◆ Your instructions ◆
Tally the lines in the data that follows that include the word "black", and report nothing but the total.

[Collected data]
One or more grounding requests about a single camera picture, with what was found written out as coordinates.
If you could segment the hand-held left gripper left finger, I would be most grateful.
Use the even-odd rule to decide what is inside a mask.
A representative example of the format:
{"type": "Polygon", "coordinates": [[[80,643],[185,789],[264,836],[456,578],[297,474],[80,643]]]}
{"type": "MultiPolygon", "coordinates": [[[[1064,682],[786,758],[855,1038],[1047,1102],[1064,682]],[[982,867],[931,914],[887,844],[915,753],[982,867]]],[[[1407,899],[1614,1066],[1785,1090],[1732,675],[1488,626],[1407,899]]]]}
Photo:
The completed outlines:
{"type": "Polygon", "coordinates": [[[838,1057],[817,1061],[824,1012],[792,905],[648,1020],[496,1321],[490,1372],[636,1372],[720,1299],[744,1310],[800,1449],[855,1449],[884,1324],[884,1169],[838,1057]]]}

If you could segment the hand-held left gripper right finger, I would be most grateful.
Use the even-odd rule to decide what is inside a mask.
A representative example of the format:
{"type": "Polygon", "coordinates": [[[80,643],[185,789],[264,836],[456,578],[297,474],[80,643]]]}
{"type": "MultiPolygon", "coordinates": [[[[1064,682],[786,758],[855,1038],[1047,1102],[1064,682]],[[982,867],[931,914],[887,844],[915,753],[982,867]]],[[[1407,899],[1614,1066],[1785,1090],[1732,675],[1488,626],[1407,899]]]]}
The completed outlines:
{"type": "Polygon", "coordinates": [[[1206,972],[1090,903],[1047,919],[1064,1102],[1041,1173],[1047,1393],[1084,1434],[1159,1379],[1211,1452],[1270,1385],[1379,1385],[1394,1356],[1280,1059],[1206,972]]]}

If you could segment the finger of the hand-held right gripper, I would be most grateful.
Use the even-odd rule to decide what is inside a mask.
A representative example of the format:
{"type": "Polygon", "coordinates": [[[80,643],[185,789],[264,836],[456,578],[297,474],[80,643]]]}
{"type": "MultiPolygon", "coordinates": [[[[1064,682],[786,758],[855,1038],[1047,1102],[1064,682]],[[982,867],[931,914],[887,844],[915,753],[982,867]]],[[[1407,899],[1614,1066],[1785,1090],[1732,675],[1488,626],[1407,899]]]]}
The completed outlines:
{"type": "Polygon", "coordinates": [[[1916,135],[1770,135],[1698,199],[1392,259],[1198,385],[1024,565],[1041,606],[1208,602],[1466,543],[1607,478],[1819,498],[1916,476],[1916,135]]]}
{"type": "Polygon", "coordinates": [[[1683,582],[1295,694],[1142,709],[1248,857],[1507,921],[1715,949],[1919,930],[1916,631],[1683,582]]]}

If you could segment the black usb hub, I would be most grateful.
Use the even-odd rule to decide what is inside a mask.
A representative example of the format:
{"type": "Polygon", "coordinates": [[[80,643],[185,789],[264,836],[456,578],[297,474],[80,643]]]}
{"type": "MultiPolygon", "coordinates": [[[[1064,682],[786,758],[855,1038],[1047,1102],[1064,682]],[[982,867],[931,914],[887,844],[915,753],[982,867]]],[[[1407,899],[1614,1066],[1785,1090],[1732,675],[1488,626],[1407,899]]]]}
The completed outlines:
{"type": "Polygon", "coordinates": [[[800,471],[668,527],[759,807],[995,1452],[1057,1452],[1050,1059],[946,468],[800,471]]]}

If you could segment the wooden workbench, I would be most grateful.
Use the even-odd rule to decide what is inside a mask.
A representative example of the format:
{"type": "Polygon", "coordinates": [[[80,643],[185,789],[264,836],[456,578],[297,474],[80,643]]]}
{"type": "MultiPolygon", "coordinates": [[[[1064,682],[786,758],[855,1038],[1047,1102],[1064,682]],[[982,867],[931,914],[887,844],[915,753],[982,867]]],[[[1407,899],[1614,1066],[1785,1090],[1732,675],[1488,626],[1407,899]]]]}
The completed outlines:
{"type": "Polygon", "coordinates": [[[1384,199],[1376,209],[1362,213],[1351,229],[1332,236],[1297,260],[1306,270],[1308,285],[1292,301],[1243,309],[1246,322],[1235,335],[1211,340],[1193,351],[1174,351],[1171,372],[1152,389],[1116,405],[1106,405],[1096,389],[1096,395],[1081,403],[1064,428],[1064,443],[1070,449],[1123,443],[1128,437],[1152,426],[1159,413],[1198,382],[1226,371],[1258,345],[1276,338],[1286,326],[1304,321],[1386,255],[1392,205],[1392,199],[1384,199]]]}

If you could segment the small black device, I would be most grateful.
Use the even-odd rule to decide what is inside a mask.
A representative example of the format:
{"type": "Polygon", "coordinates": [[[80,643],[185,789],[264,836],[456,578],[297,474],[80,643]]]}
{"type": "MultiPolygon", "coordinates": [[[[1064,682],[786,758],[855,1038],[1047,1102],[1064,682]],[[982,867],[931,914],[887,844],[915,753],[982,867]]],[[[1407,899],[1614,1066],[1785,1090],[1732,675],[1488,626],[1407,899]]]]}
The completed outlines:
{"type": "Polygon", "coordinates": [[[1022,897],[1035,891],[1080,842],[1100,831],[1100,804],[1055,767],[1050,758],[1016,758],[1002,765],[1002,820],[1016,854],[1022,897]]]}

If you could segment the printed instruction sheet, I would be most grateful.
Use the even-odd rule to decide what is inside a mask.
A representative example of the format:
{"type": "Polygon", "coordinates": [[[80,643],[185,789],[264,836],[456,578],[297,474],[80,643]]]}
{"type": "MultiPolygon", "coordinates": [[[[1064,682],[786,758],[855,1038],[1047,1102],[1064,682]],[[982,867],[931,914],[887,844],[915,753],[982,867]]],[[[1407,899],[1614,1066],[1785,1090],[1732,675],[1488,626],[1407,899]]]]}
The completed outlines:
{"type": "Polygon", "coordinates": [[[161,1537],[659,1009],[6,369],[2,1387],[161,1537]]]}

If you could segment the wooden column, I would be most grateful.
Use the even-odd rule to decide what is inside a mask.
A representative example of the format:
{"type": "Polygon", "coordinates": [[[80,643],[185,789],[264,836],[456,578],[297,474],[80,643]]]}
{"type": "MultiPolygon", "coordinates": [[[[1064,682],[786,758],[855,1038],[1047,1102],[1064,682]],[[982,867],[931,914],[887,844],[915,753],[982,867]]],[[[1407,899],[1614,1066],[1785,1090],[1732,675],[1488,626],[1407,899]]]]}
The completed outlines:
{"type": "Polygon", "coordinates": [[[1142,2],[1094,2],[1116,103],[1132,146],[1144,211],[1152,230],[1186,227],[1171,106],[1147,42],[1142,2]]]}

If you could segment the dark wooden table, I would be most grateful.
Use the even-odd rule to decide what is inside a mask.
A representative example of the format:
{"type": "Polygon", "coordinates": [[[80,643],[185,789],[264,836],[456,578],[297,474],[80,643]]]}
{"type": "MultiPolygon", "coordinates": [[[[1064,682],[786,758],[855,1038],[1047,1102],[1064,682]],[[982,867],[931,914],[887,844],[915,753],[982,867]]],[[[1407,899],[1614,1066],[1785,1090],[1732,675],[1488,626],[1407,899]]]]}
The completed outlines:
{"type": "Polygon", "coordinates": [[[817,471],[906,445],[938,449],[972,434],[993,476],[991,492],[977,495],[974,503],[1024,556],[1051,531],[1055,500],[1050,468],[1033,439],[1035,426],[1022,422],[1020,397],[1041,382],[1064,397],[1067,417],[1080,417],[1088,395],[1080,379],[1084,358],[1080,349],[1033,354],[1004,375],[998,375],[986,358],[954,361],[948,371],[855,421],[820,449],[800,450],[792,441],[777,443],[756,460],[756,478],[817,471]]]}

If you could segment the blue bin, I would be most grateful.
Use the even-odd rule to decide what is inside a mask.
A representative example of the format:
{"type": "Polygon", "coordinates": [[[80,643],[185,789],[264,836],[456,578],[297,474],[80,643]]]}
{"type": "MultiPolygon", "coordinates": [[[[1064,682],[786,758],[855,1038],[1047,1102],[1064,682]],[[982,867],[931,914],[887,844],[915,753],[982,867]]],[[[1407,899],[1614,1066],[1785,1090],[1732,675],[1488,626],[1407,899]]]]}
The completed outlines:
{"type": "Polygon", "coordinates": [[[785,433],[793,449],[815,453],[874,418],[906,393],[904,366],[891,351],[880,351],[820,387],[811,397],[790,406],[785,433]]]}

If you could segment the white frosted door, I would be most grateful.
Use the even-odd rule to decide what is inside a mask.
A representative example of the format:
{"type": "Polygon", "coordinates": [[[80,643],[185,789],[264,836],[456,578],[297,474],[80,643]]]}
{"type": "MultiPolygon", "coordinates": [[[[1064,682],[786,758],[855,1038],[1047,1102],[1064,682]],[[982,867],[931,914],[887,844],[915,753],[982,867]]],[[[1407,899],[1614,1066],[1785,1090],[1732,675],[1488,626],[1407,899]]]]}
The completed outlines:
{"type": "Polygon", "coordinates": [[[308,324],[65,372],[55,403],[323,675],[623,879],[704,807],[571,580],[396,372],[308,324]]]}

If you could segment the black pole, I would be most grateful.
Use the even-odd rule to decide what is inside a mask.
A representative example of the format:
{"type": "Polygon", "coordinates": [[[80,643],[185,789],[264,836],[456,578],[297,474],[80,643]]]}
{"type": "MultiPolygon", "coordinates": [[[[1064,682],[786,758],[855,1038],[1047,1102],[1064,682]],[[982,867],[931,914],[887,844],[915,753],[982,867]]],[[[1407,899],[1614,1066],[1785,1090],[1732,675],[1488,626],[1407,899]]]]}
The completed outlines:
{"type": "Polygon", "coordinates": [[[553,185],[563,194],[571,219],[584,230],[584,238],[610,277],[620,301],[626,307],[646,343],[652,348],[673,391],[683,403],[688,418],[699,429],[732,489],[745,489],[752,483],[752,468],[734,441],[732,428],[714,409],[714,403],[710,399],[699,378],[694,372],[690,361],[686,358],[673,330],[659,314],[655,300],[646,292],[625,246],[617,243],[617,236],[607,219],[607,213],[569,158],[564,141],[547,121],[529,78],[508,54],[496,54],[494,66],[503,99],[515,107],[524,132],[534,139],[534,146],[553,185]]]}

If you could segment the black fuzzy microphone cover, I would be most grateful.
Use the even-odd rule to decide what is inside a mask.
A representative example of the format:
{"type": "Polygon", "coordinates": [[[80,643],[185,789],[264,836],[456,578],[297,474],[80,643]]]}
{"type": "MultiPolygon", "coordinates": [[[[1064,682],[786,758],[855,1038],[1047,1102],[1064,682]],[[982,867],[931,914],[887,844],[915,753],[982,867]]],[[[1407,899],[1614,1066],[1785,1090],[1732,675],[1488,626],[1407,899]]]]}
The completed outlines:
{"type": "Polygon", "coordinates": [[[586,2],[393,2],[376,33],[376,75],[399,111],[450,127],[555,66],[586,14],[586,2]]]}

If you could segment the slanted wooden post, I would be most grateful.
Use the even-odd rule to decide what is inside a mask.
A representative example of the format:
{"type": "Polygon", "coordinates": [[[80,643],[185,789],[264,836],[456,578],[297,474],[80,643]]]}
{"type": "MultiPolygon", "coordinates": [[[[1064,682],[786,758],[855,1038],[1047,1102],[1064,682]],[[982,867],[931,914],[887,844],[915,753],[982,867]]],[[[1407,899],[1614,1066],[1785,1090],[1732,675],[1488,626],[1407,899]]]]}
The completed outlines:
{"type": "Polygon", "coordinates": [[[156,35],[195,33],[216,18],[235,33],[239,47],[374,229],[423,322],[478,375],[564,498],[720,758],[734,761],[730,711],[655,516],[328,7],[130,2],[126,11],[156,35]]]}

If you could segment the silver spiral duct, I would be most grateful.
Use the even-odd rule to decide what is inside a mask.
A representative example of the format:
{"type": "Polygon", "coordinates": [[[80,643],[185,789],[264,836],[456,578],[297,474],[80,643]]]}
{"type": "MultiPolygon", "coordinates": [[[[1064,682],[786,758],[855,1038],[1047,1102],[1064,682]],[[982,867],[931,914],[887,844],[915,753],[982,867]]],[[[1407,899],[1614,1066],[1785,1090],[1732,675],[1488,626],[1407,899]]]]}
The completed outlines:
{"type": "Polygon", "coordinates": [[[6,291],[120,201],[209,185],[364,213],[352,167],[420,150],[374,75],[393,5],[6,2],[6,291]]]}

◆ Solution to this task ◆
4